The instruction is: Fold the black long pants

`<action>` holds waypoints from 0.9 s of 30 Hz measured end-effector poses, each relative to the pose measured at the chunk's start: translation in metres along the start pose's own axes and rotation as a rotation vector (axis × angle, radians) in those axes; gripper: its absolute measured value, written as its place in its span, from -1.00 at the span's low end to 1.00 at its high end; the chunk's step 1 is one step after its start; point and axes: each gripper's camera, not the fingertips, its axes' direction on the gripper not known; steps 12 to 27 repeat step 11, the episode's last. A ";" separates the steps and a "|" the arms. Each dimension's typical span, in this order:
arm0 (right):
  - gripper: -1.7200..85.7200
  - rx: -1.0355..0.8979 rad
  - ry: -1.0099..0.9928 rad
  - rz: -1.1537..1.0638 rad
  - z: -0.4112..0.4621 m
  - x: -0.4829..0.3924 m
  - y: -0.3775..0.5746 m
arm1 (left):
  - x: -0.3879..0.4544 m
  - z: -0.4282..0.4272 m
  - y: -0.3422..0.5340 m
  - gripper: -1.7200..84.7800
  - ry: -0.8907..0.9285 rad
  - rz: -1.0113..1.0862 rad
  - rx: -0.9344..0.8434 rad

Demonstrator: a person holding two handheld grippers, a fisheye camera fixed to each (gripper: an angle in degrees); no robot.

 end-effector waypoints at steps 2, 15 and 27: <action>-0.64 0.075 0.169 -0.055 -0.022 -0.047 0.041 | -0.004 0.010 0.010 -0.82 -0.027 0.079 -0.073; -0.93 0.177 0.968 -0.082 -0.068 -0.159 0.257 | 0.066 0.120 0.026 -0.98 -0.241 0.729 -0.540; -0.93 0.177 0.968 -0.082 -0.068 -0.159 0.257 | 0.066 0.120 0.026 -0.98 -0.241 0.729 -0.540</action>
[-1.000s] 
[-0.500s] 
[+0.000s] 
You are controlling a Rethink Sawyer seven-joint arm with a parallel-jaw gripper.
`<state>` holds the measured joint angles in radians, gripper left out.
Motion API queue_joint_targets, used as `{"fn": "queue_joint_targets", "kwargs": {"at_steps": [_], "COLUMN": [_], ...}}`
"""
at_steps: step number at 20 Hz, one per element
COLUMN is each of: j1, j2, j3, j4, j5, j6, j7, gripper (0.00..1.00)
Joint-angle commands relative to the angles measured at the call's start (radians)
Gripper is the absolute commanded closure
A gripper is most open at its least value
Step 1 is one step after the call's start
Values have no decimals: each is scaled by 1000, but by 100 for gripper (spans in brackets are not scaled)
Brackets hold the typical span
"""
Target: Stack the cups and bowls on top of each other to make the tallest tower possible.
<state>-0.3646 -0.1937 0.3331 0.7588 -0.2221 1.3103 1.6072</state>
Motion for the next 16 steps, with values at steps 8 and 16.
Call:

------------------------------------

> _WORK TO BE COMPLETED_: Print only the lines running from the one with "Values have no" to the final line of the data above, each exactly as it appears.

> _ANSWER FOR THIS EXERCISE_:
Values have no decimals: each is scaled by 1000, but by 100 for gripper (spans in brackets are not scaled)
Brackets hold the typical span
"""
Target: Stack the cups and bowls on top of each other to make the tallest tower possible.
<state>-0.3646 -0.1937 0.3331 0.7588 -0.2221 1.3103 1.6072</state>
Motion for the next 16 steps, with values at steps 8 and 16.
Call:

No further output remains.